Villa Leonhart in Königswinter Neues Konzept - Alles, nur keine Currysauce

KÖNIGSWINTER · Das frühere Sternehaus Villa Leonhart um Küchenchef Philipp Bahle und Zola Wiegand setzt auf ein neues Konzept. Dass die Gäste nun häufiger und eben auch öfters aus der Nähe kommen, zeigt, dass es greift.

 Ganz entspannt: Küchenchef Philipp Bahle und Zola Wiegand vor der Villa Leonhart.

Ganz entspannt: Küchenchef Philipp Bahle und Zola Wiegand vor der Villa Leonhart.

Foto: Frank Homann

Philipp Bahle schaut in letzter Zeit häufiger mal auf das Display des Telefons, wenn Gäste einen Tisch in der Villa Leonhart reservieren. Immer öfter verrät die Vorwahl, dass der Anrufer am anderen Ende der Leitung aus Königswinter kommt. Der Küchenchef, der vor vier Jahren als Mitarbeiter von Sternekoch Martin Tetzner antrat und im November 2011 selber mit einem Michelin-Stern ausgezeichnet wurde, wertet das als Erfolg.

Dass die Gäste nun häufiger und eben auch öfters aus der Nähe kommen, zeigt, dass das neue Gastronomiekonzept der Villa greift. In dem Haus hatte früher mal Robert Ley, unter Hitler der Chef der Deutschen Arbeitsfront, gewohnt. Er soll dort Trinkgelage veranstaltet haben. Seitdem sind 75 Jahre vergangen.

Als die Villa zum Jahresbeginn vier Monate geschlossen hatte, wollten einige schon wissen, dass sie gar nicht mehr aufmachen würde: Eigentümer Hermann Nolden hätte sich möglicherweise mit der neuen Gastronomie auf dem Drachenfels und dem Café auf der Insel Grafenwerth übernommen.

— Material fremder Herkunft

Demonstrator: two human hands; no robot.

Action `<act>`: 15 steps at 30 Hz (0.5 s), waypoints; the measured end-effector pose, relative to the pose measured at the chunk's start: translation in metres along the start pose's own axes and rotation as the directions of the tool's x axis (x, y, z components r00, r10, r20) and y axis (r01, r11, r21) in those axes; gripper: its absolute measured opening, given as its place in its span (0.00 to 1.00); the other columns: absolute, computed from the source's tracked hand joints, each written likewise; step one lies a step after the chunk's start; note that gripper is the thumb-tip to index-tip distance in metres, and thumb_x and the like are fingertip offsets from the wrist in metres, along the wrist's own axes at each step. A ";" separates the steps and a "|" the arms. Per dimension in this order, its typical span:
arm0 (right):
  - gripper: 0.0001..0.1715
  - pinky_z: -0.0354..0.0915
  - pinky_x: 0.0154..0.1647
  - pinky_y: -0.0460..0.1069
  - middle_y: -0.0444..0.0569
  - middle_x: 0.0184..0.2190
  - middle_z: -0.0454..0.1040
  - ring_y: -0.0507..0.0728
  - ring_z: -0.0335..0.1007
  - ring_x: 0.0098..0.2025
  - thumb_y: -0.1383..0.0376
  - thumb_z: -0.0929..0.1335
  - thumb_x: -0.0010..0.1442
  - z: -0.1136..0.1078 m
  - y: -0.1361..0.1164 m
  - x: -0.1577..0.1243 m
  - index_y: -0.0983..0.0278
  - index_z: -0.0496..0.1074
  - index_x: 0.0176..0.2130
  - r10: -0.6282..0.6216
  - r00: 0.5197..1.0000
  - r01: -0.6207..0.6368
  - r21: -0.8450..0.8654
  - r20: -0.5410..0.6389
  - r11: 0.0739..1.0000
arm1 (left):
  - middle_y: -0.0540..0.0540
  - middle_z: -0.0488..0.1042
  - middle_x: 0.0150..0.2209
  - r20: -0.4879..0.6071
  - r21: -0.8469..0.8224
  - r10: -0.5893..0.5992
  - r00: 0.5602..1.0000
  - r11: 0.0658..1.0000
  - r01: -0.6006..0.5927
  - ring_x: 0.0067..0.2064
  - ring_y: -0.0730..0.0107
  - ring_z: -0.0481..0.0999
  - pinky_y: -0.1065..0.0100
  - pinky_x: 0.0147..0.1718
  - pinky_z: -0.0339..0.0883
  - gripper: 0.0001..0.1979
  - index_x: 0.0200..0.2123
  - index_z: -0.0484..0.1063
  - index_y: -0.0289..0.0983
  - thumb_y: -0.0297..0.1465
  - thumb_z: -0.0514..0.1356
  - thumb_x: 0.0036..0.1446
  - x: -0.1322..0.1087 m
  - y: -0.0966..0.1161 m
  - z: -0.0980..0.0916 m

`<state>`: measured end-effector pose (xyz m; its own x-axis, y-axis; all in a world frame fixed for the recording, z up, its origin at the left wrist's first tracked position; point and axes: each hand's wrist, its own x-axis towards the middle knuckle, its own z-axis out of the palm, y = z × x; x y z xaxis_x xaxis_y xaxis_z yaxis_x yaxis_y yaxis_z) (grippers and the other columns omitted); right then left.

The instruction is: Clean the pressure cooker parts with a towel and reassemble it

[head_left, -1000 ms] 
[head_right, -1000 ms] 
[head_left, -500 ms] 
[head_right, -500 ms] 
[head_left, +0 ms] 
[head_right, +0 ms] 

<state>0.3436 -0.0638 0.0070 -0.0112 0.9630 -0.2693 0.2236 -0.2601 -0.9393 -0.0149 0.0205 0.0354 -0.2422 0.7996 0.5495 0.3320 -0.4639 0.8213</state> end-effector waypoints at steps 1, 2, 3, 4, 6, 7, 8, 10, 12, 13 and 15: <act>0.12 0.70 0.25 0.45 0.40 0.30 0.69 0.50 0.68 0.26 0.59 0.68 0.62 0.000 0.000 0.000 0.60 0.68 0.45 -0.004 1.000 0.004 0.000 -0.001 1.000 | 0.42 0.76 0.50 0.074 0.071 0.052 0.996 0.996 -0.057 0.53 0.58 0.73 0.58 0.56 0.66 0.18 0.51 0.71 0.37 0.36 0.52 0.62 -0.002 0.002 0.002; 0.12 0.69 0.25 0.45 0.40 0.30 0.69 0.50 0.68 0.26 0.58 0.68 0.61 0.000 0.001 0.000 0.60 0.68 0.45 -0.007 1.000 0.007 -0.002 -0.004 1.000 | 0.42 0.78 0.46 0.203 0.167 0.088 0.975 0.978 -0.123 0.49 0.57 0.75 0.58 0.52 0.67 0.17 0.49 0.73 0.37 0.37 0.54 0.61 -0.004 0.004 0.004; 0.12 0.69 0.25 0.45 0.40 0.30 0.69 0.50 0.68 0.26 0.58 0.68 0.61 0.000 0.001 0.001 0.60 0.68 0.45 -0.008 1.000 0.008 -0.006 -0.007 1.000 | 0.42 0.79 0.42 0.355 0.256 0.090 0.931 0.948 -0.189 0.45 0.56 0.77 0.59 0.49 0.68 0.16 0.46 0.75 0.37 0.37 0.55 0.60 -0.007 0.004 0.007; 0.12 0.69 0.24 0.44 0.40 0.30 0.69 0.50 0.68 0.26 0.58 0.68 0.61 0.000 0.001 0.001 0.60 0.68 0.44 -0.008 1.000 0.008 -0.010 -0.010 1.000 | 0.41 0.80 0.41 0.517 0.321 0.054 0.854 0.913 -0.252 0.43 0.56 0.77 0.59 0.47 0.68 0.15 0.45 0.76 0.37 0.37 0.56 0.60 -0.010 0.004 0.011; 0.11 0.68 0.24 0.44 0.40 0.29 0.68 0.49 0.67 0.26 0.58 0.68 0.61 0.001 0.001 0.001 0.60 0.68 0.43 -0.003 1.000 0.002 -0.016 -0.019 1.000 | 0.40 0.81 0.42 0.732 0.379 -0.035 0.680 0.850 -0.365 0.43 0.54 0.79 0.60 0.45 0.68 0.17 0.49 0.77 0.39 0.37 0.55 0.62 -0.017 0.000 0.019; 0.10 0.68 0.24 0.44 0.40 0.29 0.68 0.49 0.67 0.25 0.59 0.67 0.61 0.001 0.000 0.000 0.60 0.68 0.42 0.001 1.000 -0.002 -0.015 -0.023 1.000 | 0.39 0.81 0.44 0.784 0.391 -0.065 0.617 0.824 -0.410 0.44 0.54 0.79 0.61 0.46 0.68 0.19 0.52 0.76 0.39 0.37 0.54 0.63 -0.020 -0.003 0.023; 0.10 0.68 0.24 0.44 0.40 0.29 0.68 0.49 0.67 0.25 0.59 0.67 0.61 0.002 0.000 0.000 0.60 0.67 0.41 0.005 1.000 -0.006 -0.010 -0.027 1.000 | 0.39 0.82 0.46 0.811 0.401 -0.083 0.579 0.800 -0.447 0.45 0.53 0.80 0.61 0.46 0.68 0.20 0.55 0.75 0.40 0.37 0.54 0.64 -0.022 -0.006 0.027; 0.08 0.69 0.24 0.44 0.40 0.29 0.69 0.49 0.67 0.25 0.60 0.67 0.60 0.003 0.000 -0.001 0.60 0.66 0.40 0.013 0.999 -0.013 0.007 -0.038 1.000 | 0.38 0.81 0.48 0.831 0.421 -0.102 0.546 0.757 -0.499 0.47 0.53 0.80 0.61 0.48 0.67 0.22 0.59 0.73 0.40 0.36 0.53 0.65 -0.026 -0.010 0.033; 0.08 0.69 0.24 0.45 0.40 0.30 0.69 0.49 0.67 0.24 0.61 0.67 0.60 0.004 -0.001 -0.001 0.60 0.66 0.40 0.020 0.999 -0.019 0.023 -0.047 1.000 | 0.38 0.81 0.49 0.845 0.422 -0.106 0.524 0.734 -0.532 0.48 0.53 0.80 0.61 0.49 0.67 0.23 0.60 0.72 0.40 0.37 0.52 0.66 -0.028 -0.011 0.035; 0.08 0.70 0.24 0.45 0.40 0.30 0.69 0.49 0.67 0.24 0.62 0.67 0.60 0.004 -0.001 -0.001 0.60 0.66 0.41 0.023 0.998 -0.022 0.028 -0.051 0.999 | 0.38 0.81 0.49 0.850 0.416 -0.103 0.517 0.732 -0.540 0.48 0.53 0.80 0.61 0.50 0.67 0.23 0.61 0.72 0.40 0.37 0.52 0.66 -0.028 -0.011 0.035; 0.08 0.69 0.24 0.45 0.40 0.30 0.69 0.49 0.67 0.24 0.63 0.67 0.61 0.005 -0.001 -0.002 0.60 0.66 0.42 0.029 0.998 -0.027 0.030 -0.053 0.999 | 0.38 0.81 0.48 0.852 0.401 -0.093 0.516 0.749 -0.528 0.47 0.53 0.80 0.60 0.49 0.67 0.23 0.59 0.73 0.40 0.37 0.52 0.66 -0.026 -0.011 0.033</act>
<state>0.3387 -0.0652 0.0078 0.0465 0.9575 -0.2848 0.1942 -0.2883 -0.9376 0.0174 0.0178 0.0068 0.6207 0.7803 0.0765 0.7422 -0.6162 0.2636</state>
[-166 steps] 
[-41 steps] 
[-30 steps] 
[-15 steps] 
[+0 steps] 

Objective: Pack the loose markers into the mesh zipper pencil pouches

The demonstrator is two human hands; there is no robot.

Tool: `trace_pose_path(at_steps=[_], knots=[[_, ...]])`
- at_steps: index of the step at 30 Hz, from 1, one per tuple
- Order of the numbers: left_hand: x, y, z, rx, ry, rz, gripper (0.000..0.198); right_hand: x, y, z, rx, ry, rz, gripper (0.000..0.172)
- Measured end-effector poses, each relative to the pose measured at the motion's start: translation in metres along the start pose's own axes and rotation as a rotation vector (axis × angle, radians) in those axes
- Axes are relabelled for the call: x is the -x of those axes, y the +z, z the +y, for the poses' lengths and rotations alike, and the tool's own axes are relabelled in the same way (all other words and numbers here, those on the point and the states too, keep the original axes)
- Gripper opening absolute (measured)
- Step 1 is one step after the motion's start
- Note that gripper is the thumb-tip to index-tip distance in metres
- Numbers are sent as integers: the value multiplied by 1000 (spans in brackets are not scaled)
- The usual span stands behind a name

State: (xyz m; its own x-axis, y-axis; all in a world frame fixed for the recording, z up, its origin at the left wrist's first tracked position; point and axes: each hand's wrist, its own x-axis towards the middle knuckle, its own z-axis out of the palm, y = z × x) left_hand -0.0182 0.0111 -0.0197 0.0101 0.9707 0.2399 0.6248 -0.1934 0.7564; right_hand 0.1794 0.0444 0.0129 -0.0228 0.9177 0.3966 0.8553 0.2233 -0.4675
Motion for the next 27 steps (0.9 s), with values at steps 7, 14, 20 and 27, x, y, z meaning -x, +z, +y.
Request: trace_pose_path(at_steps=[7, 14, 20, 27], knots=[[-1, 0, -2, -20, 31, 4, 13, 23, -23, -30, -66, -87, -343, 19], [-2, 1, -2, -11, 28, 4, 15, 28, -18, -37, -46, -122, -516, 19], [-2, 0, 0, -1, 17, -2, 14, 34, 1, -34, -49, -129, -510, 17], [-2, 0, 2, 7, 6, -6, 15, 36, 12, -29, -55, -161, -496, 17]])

Das Gerücht blieb Gerücht. Anfang Mai öffnete die Villa wieder. Und inzwischen hat sich wohl herumgesprochen, dass man dort nicht mehr drei Gänge für 60 Euro essen muss, sondern dass es auch mal nur ein Hauptgang für 16 Euro und eine Flasche Wasser sein darf. "Der Gast muss auch nicht mehr Angst haben, ein Messer fallen zu lassen. Und es ist mittlerweile durchaus üblich, dass sich Gäste auch mal von Tisch zu Tisch unterhalten", sagt Bahle.

Wer ohne Anzug und Krawatte kommt, wird ebenfalls nicht schief angesehen. Damit die neue Ausrichtung noch bekannter wird, hat Nolden zum 1. Juli Zola Wiegand als Geschäftsführerin eingestellt. Sie macht publik, dass man neuerdings sogar im öffentlichen Park hinter der Villa heiraten und anschließend dort feiern kann - oder direkt gleich auf dem Drachenfels, wo Martin Tetzner das Sagen hat. "Sterneküchen sind an bestimmte Abläufe gebunden", betont Wiegand.

Der Besuch dauert schnell mal drei bis vier Stunden, für viele Gäste ist das zu viel oder einfach zu teuer. Jetzt dürfen die Kunden, wenn sie es denn wollen, auch das Dessert vor dem Hauptgang essen. Oder einfach nur ein Glas Wein oder einen Kaffee trinken, im Sommer auf der Terrasse, im Winter in der Lounge.

Ein-Stern-Gastronomie habe es nicht nur in Königswinter schwer, sagt Wiegand. "Selbst große Restaurants, die an Hotels angeschlossen sind, schließen inzwischen. Diesem Umbruch sind wir vorangegangen", berichtet sie. Hermann Nolden habe für sich entschieden, etwas Anderes, Leichteres zu machen. "Wir wollen zum Treffpunkt für die Leute werden", sagt Bahle.

Dass die Villa nicht auf der Tourismusachse zwischen Schiffsanleger und Drachenfels liegt, ist für ihn durchaus kein Nachteil. "Die Touristen sind ja nicht unser Zielpublikum", sagt er. Auf dem Drachenfels werde zwar zentral der Kuchen gebacken und die Currysauce gekocht, aber bisher nur an das Insel-Café geliefert. "Hier brauchen wir bisher noch keine Currysauce", sagt Bahle. Mit der Lässigkeit des Sternekochs.